La dépouille de l'ex-roi du Burundi reste aux pompes funèbres

La dépouille de l'ex-roi du Burundi, exhumée en 2012 du cimetière de Meyrin (GE) pour être rapatriée en Afrique, reste entreposée aux pompes funèbres. Dans un jugement écrit, la justice genevoise n'a pas statué sur son sort.

"Le juge du Tribunal civil a rejeté la requête de ma cliente qui demandait que la dépouille de son oncle soit réinhumée à Meyrin. Il considère que cela ne fait pas partie de la cessation du trouble, mais sans dire pourquoi", a expliqué jeudi à l'ats Vincent Spira. L'avocat d'une des nièces du monarque venait de recevoir le jugement écrit daté du 5 juin.

Me Spira va faire appel de cette décision auprès de la Cour civile de la Cour de justice. Le jugement n'étant pas définitif, il a par ailleurs formellement interdit jeudi à l'entreprise des pompes funèbres qui conserve les restes de Mwambutsa IV depuis 2012 de les déplacer.

A la demande de sa demi-soeur, fille dudit roi, et du gouvernement burundais, une Burundaise vivant à Genève a exhumé le corps en vue de le rapatrier dans son pays pour des funérailles nationales. Renversé en 1966 après 50 ans de règne, Mwambutsa IV avait obtenu l'asile en Suisse, où il est mort en 1977. Dans son testament, il exprimait sa volonté de rester enterré à Meyrin.

Des obsèques nationales
Une de ses nièces s'oppose à ce rapatriement. "La princesse, ma cliente, a eu gain de cause sur le fond, a souligné Me Spira. Le Tribunal civil admet qu'elle est assez proche du roi pour agir, que l'exhumation est contraire au droit et qu'il n'y a pas d'intérêt public prépondérant à déplacer la dépouille au Burundi."

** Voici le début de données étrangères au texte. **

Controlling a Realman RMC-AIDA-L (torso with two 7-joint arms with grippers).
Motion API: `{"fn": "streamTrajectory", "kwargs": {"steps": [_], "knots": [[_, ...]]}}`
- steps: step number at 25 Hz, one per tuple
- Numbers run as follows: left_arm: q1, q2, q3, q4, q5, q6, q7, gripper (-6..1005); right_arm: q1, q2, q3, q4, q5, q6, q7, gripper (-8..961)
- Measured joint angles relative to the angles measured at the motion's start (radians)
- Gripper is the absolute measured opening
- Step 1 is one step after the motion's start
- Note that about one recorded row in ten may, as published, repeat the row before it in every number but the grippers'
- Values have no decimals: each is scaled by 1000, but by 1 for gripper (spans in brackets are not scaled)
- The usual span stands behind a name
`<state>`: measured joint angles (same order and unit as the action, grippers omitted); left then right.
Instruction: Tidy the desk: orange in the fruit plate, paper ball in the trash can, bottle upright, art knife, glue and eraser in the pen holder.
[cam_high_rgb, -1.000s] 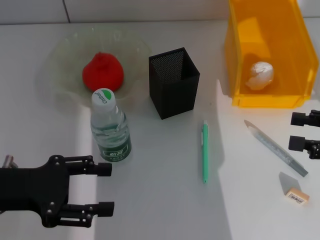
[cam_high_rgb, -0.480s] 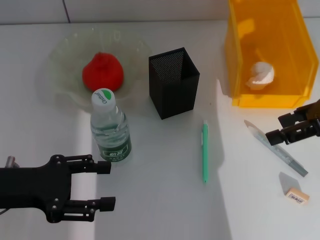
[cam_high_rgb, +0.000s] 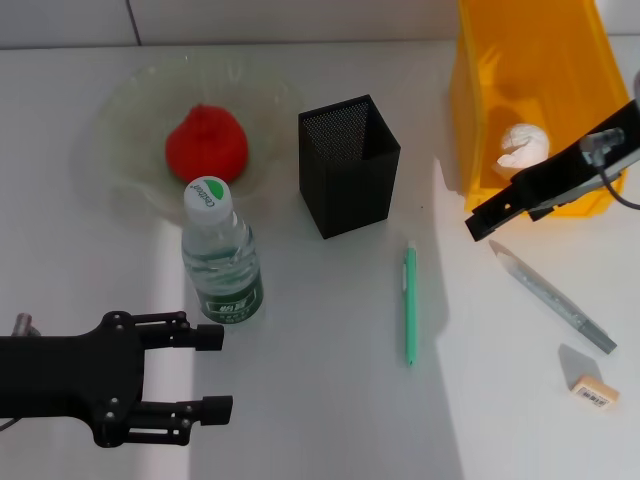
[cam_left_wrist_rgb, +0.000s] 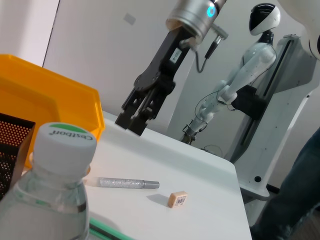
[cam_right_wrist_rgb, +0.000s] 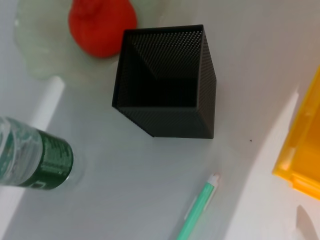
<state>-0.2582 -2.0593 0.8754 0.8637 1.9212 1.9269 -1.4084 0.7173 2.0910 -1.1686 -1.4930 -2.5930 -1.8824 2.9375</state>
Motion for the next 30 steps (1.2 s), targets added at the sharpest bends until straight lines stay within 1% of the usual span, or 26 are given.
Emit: {"fn": "streamTrajectory", "kwargs": {"steps": [2, 4, 5, 6, 9, 12, 14, 18, 21, 28, 30], "knots": [[0, 1, 0, 4, 2, -1, -4, 769, 9, 1, -19, 58, 7, 53, 17, 749], [2, 1, 0, 13, 3, -1, -5, 768, 16, 2, -2, 112, 31, 77, 20, 748], [4, 1, 0, 15, 4, -3, 0, 768, 28, 1, 28, 185, 64, 94, 20, 747], [4, 2, 0, 14, 4, -6, 4, 768, 28, 1, 28, 185, 64, 94, 20, 746], [5, 2, -1, 14, 8, -15, 16, 768, 44, -5, 69, 273, 78, 115, 20, 744], [-1, 0, -1, 16, 23, -17, 16, 768, 68, -8, 77, 323, 70, 123, 20, 743], [-8, -1, 0, 18, 29, -19, 16, 768, 92, -9, 83, 357, 44, 119, 20, 741], [-22, -2, 7, 18, 30, -30, 17, 768, 168, -9, 120, 431, -54, 103, 20, 739], [-27, -2, 8, 19, 30, -36, 18, 768, 219, -9, 129, 483, -99, 108, 20, 737], [-29, -2, 8, 14, 31, -37, 29, 769, 319, -6, 146, 602, -152, 143, 23, 732], [-28, -2, 8, 12, 32, -39, 37, 769, 338, -4, 147, 633, -159, 159, 23, 731]]}}
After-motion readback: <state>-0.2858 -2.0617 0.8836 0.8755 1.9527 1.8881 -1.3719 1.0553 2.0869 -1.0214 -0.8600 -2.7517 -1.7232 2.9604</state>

Alain Marti, avocat d'autres membres de la famille, livre une autre interprétation: "Même si le tribunal dit qu'il ne peut pas décider ce qu'il faut faire de la dépouille, le jugement remplit les besoins du Burundi, dans la mesure où il lève l'opposition de la nièce et met fin au blocage." Selon ses clients, la princesse n'était pas proche du défunt. "Je me demande quel but elle poursuit."

En mars, Me Marti avait invoqué l'importance, pour le Burundi, d'organiser des obsèques nationales pour l'ex-roi afin de réconcilier un "peuple au bord du gouffre." Ce petit pays de l'Afrique des Grands lacs est sous haute tension depuis la mi-avril en raison de la candidature contestée du président Pierre Nkurunziza à un troisième mandat lors de l'élection du 15 juillet.